In Right to Work States, Employees Get Nearly Two Extra Weeks’ Take-Home Pay

Besides calculating when TFD comes annually each year in the nation as a whole, the Tax Foundation  calculates when TFD arrives in each of the 50 states.

Not surprisingly, the burden of taxation is not borne equally by all Americans.

Several factors significantly influence when TFD comes for individual taxpayers and households.

The Tax Foundation highlighted two in its report: The total tax burden borne by residents of different states varies considerably due to differing state policies and the progressivity of the federal tax system.

Soon after the Tax Foundation issued its report on TFD 2019, the National Institute for Labor Relations Research calculated average TFD’s for the 27 Right to Work states as a group and the 23 forced-dues states as a group.

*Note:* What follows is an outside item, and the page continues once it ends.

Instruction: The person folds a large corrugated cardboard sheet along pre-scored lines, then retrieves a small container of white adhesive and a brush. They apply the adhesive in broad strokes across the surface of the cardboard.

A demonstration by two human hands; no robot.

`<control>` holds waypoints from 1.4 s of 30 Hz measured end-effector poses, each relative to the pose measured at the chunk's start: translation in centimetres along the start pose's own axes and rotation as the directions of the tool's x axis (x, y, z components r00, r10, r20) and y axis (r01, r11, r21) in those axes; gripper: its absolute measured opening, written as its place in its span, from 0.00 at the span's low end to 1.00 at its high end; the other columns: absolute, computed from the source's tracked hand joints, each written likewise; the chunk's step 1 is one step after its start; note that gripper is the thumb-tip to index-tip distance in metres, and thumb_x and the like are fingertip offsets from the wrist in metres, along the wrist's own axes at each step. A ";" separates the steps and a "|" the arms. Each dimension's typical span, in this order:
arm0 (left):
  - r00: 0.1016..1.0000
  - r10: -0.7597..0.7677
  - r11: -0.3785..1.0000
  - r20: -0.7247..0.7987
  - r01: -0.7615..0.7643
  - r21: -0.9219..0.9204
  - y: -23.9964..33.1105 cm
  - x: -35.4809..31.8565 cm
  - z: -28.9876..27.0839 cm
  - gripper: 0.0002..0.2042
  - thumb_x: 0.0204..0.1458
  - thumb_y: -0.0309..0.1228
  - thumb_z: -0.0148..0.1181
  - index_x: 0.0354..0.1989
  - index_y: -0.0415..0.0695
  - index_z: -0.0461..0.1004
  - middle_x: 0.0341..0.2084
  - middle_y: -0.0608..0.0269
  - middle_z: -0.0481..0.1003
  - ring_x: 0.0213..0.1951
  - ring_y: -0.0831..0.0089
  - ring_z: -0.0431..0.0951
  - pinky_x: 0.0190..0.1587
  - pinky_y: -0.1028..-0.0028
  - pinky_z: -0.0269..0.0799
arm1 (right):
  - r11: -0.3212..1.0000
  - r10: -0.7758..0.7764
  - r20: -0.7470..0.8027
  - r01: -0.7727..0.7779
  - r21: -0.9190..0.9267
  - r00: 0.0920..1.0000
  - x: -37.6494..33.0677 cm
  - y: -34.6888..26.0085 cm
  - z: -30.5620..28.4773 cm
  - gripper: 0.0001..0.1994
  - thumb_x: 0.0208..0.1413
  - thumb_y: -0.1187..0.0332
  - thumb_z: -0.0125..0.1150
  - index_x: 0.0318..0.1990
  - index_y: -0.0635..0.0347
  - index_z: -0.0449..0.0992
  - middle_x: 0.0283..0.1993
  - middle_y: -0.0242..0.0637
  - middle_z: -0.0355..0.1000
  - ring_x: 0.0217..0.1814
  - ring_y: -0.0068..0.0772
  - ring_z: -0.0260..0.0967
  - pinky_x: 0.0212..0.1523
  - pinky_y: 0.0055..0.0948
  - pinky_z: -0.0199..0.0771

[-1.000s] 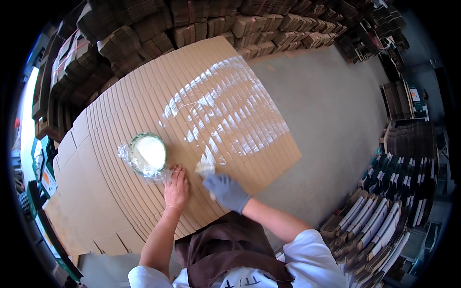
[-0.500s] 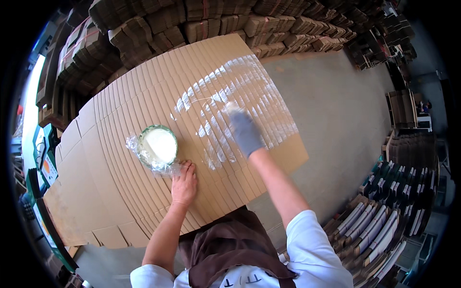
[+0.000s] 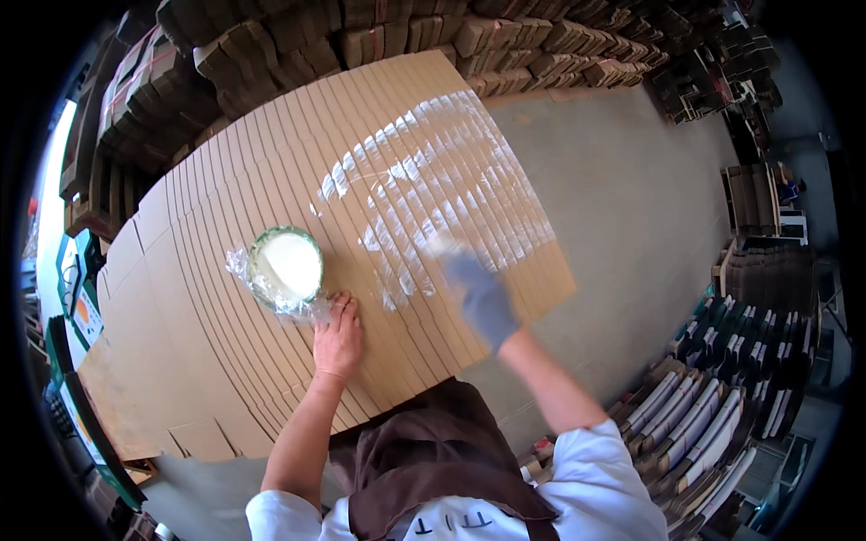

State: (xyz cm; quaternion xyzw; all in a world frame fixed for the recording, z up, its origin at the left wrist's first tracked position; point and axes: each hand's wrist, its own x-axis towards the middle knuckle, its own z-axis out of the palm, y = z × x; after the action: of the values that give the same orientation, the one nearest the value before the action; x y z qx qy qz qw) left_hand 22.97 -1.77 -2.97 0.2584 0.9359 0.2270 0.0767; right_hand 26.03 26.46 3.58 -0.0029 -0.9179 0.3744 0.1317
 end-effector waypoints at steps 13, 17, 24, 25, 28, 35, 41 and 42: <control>0.999 0.023 0.999 -0.033 -0.024 -0.024 0.3 0.8 0.8 0.20 0.54 0.26 0.55 0.57 0.41 0.69 0.61 0.57 0.65 0.64 0.55 0.62 0.66 0.56 0.57 | 0.994 0.082 0.369 -0.048 -0.101 0.926 -8.4 -0.3 0.4 0.13 0.61 0.65 0.50 0.50 0.57 0.72 0.44 0.47 0.73 0.45 0.50 0.73 0.42 0.44 0.74; 0.999 0.027 1.000 -0.040 -0.027 -0.001 0.1 0.3 0.7 0.20 0.55 0.27 0.55 0.57 0.41 0.69 0.61 0.58 0.65 0.64 0.55 0.62 0.66 0.56 0.56 | 0.933 0.358 0.297 -0.325 -0.157 0.885 -5.6 3.3 -4.3 0.10 0.61 0.66 0.49 0.46 0.55 0.72 0.42 0.47 0.73 0.41 0.50 0.74 0.41 0.44 0.75; 1.000 0.012 1.000 -0.022 -0.012 -0.006 -0.2 0.3 0.9 0.20 0.56 0.28 0.55 0.58 0.41 0.69 0.62 0.58 0.65 0.65 0.56 0.62 0.66 0.56 0.56 | 0.847 0.505 0.174 -0.448 -0.285 0.845 -5.0 4.2 -5.4 0.09 0.62 0.64 0.49 0.45 0.57 0.71 0.36 0.47 0.73 0.36 0.48 0.74 0.39 0.45 0.74; 1.000 0.018 1.000 -0.023 -0.018 -0.005 -0.3 0.3 0.9 0.20 0.56 0.28 0.55 0.58 0.41 0.69 0.62 0.58 0.65 0.65 0.56 0.62 0.66 0.56 0.56 | 0.873 0.472 0.185 -0.428 -0.235 0.862 -5.6 4.5 -5.2 0.10 0.63 0.64 0.49 0.44 0.57 0.72 0.36 0.47 0.73 0.36 0.49 0.74 0.39 0.46 0.74; 1.000 0.017 1.000 -0.026 -0.017 -0.004 -0.1 0.2 0.9 0.20 0.56 0.28 0.55 0.58 0.41 0.69 0.62 0.59 0.65 0.65 0.56 0.62 0.66 0.56 0.56 | 0.918 0.351 0.171 -0.302 -0.259 0.921 -6.6 3.4 -3.9 0.10 0.63 0.63 0.48 0.45 0.57 0.72 0.37 0.48 0.73 0.38 0.51 0.73 0.39 0.48 0.73; 1.000 0.008 1.000 -0.008 -0.008 0.016 0.0 0.4 0.7 0.19 0.57 0.29 0.54 0.58 0.41 0.68 0.62 0.58 0.65 0.65 0.56 0.62 0.67 0.56 0.55 | 0.972 0.187 0.017 -0.182 -0.152 0.982 -7.0 3.3 -0.3 0.10 0.63 0.62 0.47 0.40 0.58 0.71 0.37 0.46 0.72 0.42 0.49 0.73 0.44 0.45 0.73; 1.000 0.015 1.000 -0.019 -0.015 0.020 0.3 0.5 0.1 0.19 0.57 0.29 0.54 0.58 0.41 0.69 0.61 0.58 0.65 0.65 0.55 0.62 0.67 0.55 0.55 | 0.748 0.646 0.161 -0.661 0.062 0.746 0.4 4.2 -2.1 0.12 0.64 0.60 0.47 0.39 0.59 0.69 0.37 0.45 0.71 0.45 0.42 0.73 0.46 0.41 0.74; 1.000 0.016 1.000 -0.012 -0.016 0.018 0.4 0.2 0.2 0.19 0.57 0.28 0.54 0.57 0.41 0.69 0.61 0.58 0.65 0.65 0.56 0.62 0.67 0.55 0.56 | 0.825 0.548 0.115 -0.558 0.091 0.829 0.1 4.0 -1.5 0.12 0.65 0.59 0.47 0.40 0.59 0.69 0.37 0.46 0.70 0.43 0.43 0.73 0.45 0.42 0.73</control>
State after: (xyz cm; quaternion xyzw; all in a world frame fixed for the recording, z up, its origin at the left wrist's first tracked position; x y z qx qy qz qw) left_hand 23.00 -1.31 -3.00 0.2652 0.9361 0.2210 0.0670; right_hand 25.97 30.34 1.89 -0.2450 -0.8580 0.4510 -0.0209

To derive aggregate TFD’s for states where compulsory union dues are either permitted or prohibited, the Institute used state personal income data for 2018 as reported by the U.S. Commerce Department and the estimated 2019 TFD’s for the 50 states as reported by the Tax Foundation.

The Institute estimates that this year residents of forced-unionism states are forking over 30.6% of their total peronsal income in taxes.

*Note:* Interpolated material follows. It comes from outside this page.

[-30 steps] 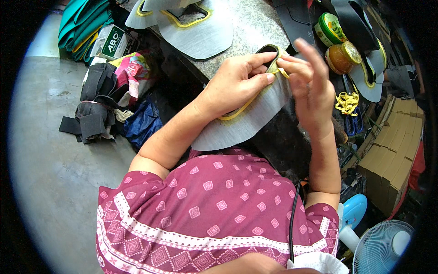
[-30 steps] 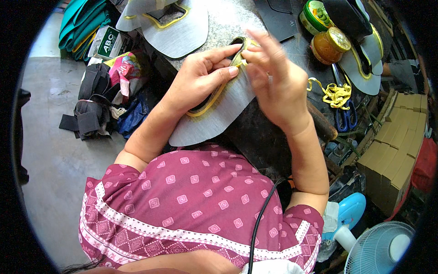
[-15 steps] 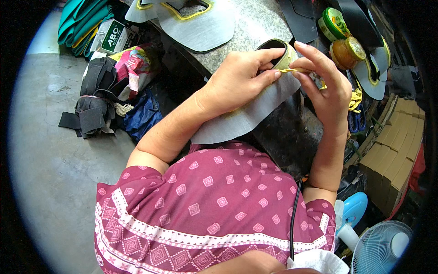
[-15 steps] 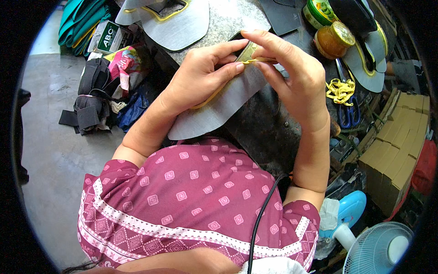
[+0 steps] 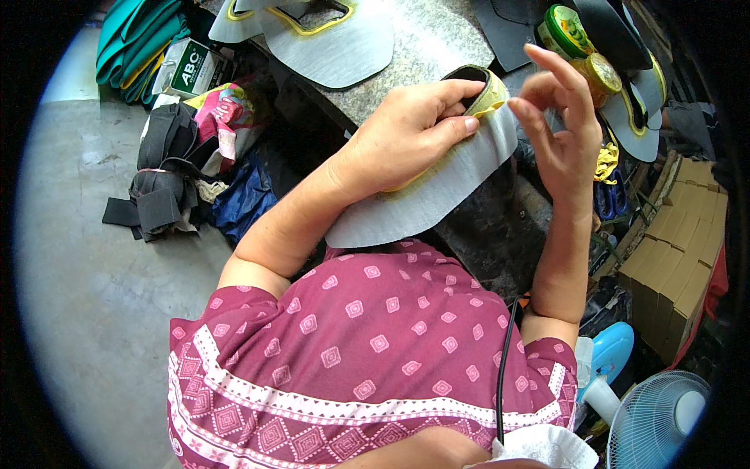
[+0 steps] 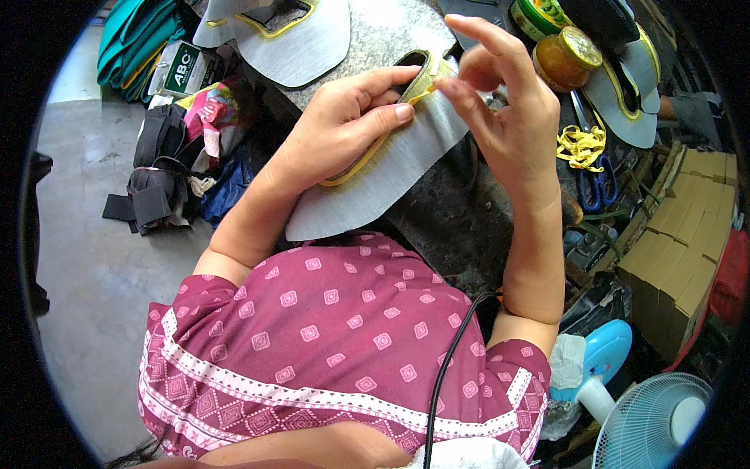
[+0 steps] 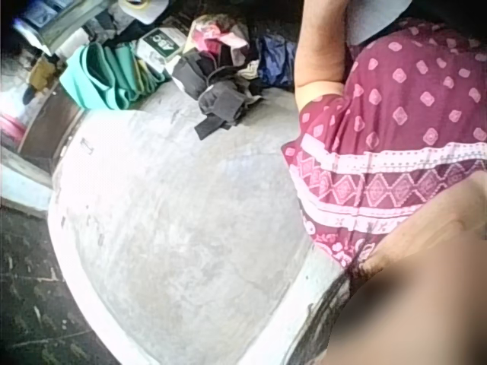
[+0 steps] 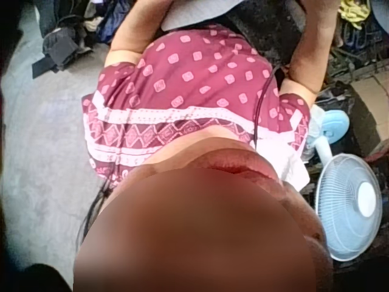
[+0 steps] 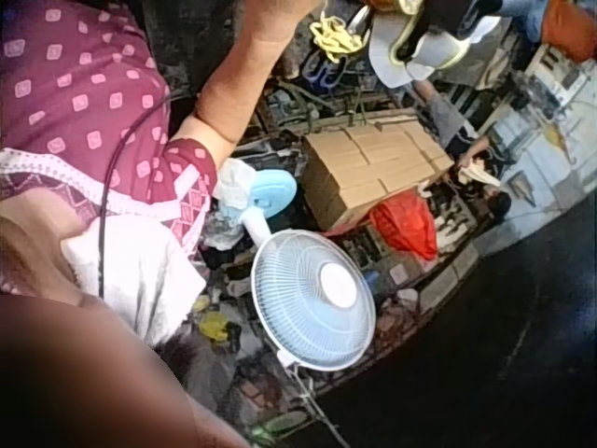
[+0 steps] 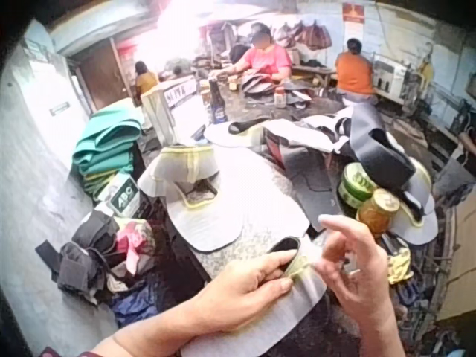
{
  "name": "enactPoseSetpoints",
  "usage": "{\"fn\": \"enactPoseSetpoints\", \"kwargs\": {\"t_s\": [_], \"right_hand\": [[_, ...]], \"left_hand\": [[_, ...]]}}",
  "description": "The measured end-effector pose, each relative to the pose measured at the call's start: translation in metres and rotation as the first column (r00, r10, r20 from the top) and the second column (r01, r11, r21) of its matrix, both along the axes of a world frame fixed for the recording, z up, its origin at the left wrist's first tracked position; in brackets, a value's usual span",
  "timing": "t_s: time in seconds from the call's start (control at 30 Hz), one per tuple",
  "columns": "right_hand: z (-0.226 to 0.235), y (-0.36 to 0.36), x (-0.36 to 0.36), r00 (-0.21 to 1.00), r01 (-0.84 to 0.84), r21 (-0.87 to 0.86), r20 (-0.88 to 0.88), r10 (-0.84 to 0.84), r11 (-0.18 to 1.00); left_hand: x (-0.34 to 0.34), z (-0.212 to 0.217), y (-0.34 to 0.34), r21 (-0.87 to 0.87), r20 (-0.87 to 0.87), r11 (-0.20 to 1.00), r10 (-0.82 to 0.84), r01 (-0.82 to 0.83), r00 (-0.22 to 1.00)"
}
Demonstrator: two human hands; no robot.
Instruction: The person sews a yellow elastic band onto the edge of a white shoe upper using a needle and thread. They repeatedly pull the thread through the material, adjust the shoe part, and continue stitching along the perimeter.
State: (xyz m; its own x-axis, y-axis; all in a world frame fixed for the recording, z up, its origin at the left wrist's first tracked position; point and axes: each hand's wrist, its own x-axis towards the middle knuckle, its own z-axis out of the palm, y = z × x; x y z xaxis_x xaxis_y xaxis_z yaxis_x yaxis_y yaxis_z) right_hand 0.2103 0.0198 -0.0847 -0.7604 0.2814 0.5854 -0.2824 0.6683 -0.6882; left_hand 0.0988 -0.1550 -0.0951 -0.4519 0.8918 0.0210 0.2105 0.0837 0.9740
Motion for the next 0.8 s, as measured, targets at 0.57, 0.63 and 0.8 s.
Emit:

“That’s a 13% higher share than the Right to Work state average,” commented National Right to Work Committee Vice President Greg Mourad.

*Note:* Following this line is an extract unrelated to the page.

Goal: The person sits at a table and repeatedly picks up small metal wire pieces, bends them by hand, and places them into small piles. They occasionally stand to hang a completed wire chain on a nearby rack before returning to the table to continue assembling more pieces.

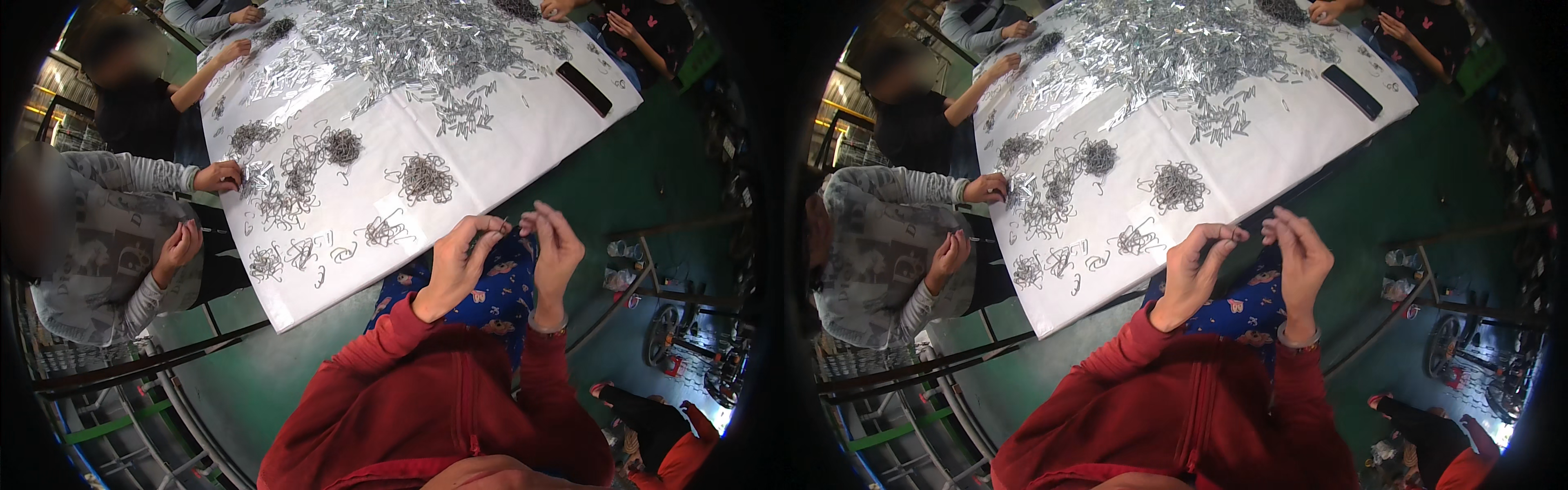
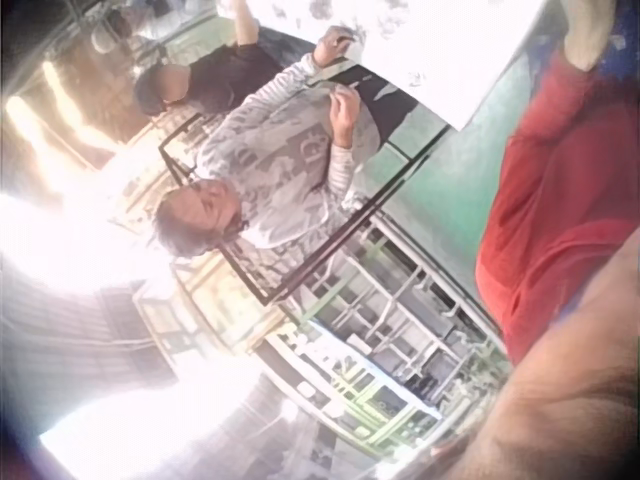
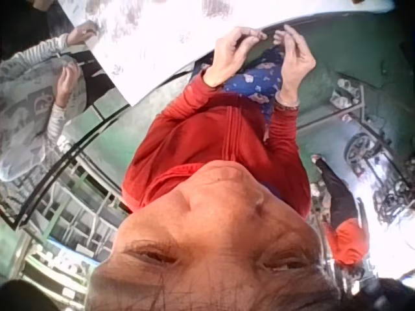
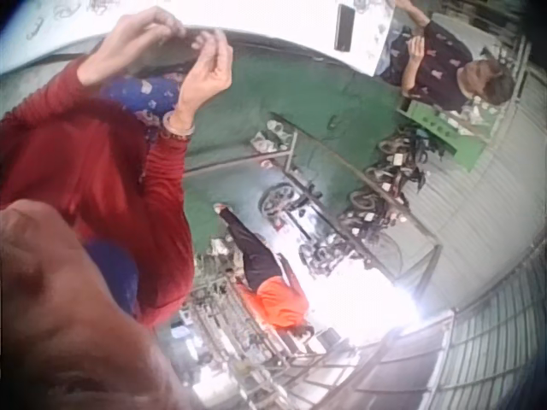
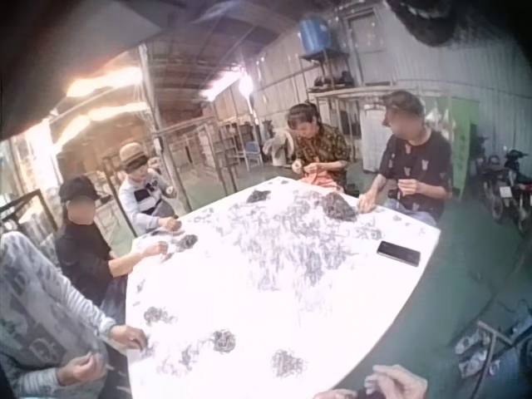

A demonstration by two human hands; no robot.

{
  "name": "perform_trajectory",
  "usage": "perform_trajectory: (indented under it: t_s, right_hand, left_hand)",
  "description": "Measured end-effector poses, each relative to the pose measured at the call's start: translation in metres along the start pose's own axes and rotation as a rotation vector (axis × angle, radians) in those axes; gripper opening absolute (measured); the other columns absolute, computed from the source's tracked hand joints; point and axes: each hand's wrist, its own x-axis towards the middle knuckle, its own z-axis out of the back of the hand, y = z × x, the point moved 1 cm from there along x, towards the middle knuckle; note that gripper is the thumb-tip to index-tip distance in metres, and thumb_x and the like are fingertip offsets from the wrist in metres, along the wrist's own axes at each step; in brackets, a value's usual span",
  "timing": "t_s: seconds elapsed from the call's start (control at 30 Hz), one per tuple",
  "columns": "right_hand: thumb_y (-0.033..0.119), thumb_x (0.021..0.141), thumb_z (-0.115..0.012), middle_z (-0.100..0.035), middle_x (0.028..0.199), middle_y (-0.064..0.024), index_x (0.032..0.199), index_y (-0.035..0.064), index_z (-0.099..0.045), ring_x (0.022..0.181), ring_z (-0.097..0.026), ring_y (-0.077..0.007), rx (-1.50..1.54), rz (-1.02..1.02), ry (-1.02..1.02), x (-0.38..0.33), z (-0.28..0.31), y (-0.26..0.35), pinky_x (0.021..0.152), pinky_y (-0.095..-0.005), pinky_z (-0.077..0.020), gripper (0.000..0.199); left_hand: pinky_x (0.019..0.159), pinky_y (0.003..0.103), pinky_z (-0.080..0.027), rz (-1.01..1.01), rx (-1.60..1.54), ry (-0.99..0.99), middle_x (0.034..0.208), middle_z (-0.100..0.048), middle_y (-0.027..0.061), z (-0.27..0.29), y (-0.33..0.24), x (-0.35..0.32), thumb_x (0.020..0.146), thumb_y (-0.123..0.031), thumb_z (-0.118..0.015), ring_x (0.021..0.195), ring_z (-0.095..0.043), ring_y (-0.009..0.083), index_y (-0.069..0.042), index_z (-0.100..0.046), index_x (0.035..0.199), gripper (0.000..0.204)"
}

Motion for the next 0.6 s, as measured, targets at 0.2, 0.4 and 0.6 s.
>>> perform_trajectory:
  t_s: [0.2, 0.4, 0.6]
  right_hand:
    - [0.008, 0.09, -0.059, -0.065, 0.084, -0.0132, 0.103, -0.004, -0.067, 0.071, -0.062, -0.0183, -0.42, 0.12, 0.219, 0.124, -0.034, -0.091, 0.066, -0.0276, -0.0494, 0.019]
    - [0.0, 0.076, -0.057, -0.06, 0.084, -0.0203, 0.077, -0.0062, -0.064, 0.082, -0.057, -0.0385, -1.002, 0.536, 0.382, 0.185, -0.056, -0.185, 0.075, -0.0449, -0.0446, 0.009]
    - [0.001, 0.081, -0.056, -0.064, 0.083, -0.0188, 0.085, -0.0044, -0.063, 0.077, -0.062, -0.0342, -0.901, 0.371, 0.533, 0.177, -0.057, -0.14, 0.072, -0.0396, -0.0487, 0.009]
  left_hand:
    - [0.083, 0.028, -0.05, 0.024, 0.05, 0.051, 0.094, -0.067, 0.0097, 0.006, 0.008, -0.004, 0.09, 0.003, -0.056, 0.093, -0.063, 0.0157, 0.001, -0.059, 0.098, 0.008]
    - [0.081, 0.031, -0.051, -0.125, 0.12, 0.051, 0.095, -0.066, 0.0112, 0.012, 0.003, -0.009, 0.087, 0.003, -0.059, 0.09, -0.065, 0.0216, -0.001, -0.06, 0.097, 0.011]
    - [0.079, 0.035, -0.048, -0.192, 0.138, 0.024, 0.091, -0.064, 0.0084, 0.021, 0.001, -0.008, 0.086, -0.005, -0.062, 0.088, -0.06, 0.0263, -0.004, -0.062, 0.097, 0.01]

“TFD in compulsory-unionism states as a group didn’t come until April 22 this year.

“In contrast, TFD in Right to Work states as a group came on April 9, or nearly two weeks earlier than the forced-unionism average.”

Cost of Living-Adjusted Employee Compensation Higher In Right to Work States

Mr. Mourad continued:

“In part, TFD comes significantly earlier in Right to Work states than in forced-unionism states because state and local taxes typically consume a smaller share of income in jurisdictions where unionism is voluntary.”

Another advantage for Right to Work states is their lower living costs.

As the Institute reported earlier this year, interstate cost-of-living indices calculated by the Missouri Economic Research and Information Center show that on average forced-unionism states were 27.6% more expensive to live in than Right to Work states in 2018.

Thirteen of the 14 most affordable states have Right to Work laws on the books, but not one of the 14 least affordable states has one.

When cost-of-living differences are factored in, the average compensation per employee is higher in Right to Work states than in forced-unionism states.

However, progressive federal income taxes are levied on nominal, rather than cost of living-adjusted incomes.

Households in High-Cost Big Labor Stronghold States ‘Get Socked Twice’

Consequently, explained Mr. Mourad, households in high-cost forced-unionism states like California, New York, New Jersey, Connecticut and Massachusetts “get socked twice.”

“They have to fork over more for housing, food, energy, health care, and other necessities,” Mr. Mourad noted.

“And then they have to pay the same federal income tax rate as a household in a low-cost Right to Work state like Texas or North Carolina making the same nominal income, even though that nominal income goes much further in Right to Work states.”

The TFD disparity, concluded Mr. Mourad, is a prime example of how the forced-unionism system hurts practically everyone, and not just freedom-loving employees and business owners who are directly affected.